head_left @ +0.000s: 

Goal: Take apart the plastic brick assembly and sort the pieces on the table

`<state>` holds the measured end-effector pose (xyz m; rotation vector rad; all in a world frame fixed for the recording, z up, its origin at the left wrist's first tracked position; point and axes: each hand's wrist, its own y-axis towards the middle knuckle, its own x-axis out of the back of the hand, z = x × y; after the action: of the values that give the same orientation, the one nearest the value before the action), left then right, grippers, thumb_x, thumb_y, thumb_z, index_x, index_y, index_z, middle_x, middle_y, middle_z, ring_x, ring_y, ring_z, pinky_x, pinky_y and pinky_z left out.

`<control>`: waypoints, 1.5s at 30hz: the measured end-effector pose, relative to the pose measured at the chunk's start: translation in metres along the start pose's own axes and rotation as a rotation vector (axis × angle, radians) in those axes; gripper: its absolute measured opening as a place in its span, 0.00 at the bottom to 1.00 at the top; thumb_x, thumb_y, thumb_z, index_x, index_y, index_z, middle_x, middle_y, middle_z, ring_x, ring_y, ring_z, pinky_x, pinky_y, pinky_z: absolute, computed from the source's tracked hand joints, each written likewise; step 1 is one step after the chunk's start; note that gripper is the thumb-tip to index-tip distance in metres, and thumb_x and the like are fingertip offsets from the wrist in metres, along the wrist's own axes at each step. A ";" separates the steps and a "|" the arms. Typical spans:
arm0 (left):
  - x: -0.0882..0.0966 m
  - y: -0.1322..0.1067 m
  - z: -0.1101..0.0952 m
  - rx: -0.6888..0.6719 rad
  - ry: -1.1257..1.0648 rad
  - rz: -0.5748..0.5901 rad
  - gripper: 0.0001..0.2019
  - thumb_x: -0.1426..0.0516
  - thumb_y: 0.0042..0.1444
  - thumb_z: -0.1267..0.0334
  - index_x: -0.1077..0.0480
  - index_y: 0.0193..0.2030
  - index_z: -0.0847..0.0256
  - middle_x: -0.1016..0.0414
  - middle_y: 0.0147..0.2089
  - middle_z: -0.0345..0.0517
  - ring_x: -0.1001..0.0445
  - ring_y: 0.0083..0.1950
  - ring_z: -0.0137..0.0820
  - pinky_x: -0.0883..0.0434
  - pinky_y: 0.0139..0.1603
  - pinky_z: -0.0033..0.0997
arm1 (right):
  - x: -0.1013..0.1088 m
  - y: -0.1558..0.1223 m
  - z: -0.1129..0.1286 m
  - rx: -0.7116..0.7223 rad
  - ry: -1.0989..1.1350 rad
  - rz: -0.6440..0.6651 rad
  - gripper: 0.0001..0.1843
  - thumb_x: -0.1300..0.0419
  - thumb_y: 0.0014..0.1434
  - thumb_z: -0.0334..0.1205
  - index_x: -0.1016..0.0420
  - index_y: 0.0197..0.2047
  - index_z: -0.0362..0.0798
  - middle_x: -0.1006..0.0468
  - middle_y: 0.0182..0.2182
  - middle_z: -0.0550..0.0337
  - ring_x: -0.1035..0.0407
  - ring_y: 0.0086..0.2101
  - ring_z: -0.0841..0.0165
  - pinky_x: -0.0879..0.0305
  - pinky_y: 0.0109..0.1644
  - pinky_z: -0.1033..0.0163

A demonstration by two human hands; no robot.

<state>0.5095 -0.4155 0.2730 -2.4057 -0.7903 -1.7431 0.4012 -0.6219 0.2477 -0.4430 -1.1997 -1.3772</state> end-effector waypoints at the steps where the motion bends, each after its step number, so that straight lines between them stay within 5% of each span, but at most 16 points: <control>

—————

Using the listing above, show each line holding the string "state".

- **Solution to the problem**:
`<state>` holds the measured end-effector pose (xyz m; rotation vector rad; all in a world frame fixed for the recording, z up, its origin at the left wrist's first tracked position; point and axes: each hand's wrist, its own y-axis towards the middle knuckle, its own x-axis out of the back of the hand, z = x × y; after the action: of the values that give the same orientation, the one nearest the value before the action), left then right, grippers, thumb_x, thumb_y, thumb_z, index_x, index_y, index_z, middle_x, middle_y, middle_z, ring_x, ring_y, ring_z, pinky_x, pinky_y and pinky_z left out.
<state>0.5095 -0.4155 0.2730 -2.4057 -0.7903 -1.7431 0.4012 -0.6219 0.2477 -0.4430 -1.1997 -1.3772</state> end-effector waypoints at the steps where the motion bends, each after its step number, so that straight lines between them stay within 5% of each span, but at most 16 points: <control>

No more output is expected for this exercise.